Biz barışı talep ettik,
Biz bu suça ortak olmayı reddettik!
Bilim, özellikle de sosyal bilimler toplumsal mücadelelerden ayrı tahayyül edilmez. Bilim, toplum için sorumluluk almayı gerektirir. Diktatörlükse söz konusu olan, baskı ve zulüm her kuruma sirayet etmişse şayet, barış, adalet ve özgürlük için aydın sorumluluğu kaçınılmazdır. Biz bu sorumluluğu üstlendik ve başımızın tacı yaptık. Her türlü bedeli ödemeyi de göze aldık.
Bizler barış talebiyle yola çıkarken bu yolda ilk kıyılanlar, ilk bedel ödeyenler olmadık; 1,5 yıldır çeşitli üniversitelerde meslektaşlarımız, arkadaşlarımız, dostlarımız ihraç ediliyor, her türlü baskıya maruz kalıyor. Sorumluluğumuz aynı zamanda barış uğruna bedeller ödeyen arkadaşlarımıza karşıdır.
Bu baskı ve zulüm ortamında üniversitelerin rektörleri koltuklarını korumak için gönüllü kulluk ediyor, biat ediyor, bu suça ortak oluyor ve bizzat kıyıcılığa soyunuyor! Bizler bugün bize yapılanı asla unutmayacağız ve hep hatırlayacağız.

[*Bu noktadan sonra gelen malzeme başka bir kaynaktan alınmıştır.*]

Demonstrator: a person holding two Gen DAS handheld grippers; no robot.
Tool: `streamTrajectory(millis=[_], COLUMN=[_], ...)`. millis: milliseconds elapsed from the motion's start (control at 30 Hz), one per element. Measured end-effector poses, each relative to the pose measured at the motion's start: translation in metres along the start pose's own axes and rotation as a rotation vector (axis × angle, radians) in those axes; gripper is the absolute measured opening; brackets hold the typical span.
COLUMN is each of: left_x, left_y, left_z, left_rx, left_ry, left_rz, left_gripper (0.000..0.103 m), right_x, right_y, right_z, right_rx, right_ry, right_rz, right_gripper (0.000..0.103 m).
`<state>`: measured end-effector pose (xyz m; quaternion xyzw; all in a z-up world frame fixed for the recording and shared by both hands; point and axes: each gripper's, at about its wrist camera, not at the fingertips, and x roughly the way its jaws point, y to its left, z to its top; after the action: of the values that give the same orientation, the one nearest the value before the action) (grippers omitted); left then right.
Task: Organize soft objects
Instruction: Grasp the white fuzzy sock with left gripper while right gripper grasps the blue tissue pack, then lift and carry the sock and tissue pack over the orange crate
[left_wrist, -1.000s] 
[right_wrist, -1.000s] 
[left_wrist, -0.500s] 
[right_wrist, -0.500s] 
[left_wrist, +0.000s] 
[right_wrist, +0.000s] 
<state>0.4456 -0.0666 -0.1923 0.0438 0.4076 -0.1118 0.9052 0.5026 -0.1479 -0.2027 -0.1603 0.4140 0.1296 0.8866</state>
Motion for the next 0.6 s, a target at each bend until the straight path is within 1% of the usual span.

Rektörler gelir geçer asıl olan bilimdir, insanlıktır, adalettir, adaletsizlikler karşısında sessiz kalmamaktır! Üniversiteler hep Coşkun’lara kalmadı, İbiş’lere, Çamsarı’lara, Kasman’lara da kalmaz! Saltanatlar çöker, zulüm biter. O zulmü bitirmenin de, barışı inşa etmenin de ancak bizim mücadelemizle mümkün olacağını biliyoruz ve bunun gereğini yapacağımıza, hakikatin dillendiricisi olacağımıza sizlerin önünde bir kez daha söz veriyoruz.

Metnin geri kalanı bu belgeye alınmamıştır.